Os atendimentos de saúde aos indígenas são realizados pelos Distritos Sanitários Especiais de Saúde Indígena (Disei), vinculados à Sesai, do Ministério da Saúde. No ano passado, o governo Bolsonaro promoveu cortes orçamentários na Sesai, que, juntamente com a suspensão dos cubanos do programa Mais Médicos, gerou um “apagão de saúde” em comunidades indígenas em todo o país. Não há um balanço oficial de vítimas desse apagão, mas a ONG Repórter Brasil foi ao Xingu e contou a história de três crianças que morreram na aldeia em um intervalo de apenas 11 dias, em abril do ano passado.

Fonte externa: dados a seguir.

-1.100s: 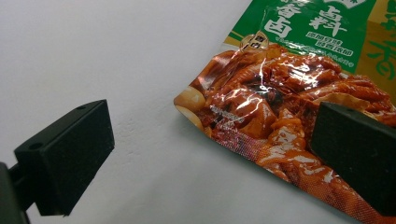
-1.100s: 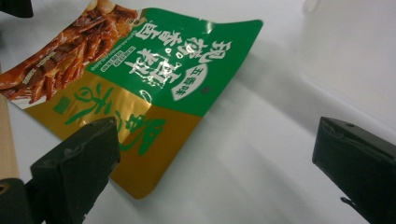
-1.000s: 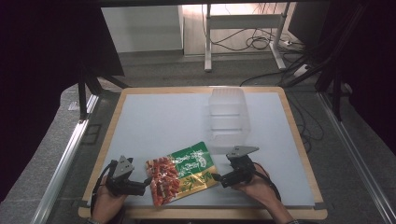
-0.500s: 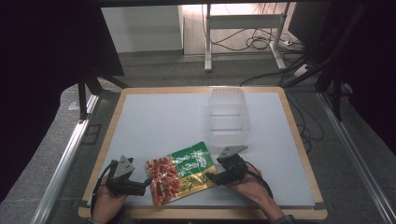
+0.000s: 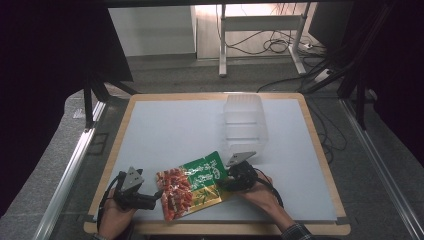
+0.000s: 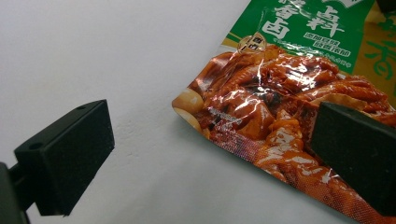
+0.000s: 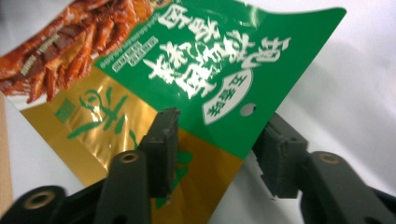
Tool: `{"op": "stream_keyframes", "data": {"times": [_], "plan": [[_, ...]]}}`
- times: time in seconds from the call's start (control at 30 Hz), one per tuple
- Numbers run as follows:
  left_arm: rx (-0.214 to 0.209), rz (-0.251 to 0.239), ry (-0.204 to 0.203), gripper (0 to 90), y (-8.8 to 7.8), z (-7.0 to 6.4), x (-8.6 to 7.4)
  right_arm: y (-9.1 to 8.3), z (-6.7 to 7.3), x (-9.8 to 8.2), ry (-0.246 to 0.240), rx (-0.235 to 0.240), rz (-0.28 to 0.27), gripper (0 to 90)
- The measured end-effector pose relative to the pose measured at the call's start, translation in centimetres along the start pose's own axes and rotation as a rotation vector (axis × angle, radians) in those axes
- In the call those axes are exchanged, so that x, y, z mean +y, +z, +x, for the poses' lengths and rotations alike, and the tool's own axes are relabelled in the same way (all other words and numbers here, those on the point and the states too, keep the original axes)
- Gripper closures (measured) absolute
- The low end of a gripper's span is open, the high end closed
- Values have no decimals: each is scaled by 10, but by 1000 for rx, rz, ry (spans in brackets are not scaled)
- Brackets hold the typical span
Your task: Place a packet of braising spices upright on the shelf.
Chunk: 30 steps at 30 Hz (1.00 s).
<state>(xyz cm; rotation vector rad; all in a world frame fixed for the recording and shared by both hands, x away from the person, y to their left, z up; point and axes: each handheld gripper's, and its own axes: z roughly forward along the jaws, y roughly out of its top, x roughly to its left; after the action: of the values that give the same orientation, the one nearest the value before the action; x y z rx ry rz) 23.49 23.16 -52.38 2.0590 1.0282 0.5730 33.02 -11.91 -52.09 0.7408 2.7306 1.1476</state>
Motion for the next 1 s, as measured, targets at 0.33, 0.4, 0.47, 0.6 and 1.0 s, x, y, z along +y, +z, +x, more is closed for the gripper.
{"op": "stream_keyframes", "data": {"times": [0.33, 0.4, 0.47, 0.6, 1.0], "plan": [[-1, -2, 2, 0, 0, 0, 0, 11, -3, 12, -39, -1, -13, 647], [-1, -1, 0, 0, 0, 0, 0, 14, -3, 14, -46, 1, -3, 674], [-1, 0, 1, 0, 0, 0, 0, 15, -2, 15, -52, -1, 0, 685], [-1, -1, 0, 0, 0, 0, 0, 16, 0, 18, -71, -5, 11, 825], [1, -3, -3, 0, 0, 1, 0, 9, 1, 25, -89, 20, -9, 889]]}}
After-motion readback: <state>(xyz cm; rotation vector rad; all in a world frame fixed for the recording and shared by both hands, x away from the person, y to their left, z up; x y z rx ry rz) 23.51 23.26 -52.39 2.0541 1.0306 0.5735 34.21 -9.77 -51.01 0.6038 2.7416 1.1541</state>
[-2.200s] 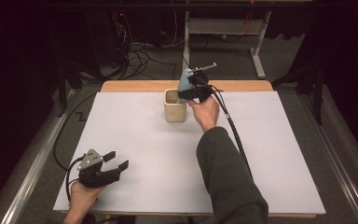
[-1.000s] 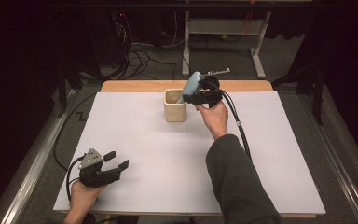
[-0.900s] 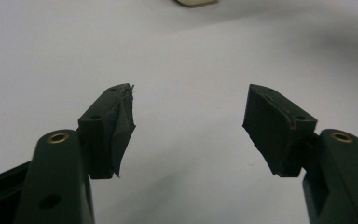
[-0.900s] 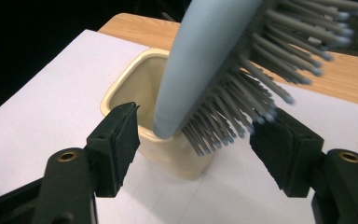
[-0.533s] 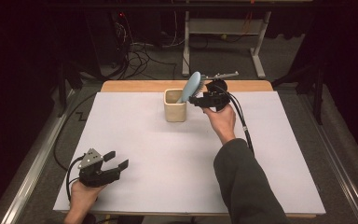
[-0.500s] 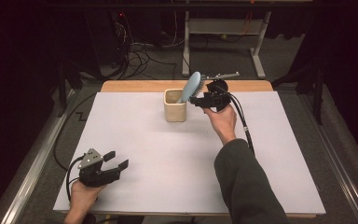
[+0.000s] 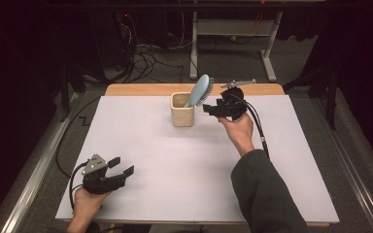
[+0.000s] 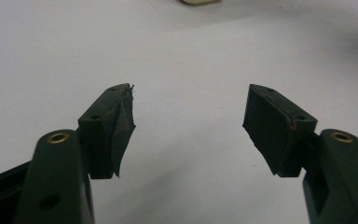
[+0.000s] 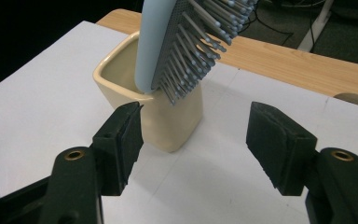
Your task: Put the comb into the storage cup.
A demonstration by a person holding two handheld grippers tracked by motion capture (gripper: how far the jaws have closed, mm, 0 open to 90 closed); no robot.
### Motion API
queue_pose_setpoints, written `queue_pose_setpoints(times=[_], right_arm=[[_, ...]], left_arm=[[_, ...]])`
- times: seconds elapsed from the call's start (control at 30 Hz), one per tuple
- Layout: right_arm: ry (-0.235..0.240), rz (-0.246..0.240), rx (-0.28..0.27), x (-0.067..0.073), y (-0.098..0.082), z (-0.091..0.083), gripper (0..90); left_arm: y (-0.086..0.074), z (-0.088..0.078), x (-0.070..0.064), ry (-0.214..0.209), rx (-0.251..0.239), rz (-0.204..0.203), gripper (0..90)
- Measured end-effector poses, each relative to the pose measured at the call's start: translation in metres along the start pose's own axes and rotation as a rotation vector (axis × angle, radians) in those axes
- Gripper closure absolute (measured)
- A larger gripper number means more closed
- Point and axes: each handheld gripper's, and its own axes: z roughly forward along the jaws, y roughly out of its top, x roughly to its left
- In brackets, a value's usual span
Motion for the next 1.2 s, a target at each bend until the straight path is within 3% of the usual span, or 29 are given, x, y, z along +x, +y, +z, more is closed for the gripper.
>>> queue_pose_setpoints(times=[1.2], right_arm=[[-0.046, -0.003, -0.090, -0.022, -0.025, -0.056, 36.1]], left_arm=[[0.000, 0.000, 0.001, 0.002, -0.002, -0.012, 33.8]])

No início do mês, uma matéria da BBC News Brasil mostrou que, após saída de médicos cubanos do programa, as mortes de bebês indígenas cresceram 12% em 2019 em relação ao ano anterior. Indígenas e especialistas do setor citam, entre as causas para o aumento da mortalidade infantil, não apenas o fim do convênio com governo cubano, mas também as mudanças na gestão da saúde indígena promovidas pelo governo de Jair Bolsonaro.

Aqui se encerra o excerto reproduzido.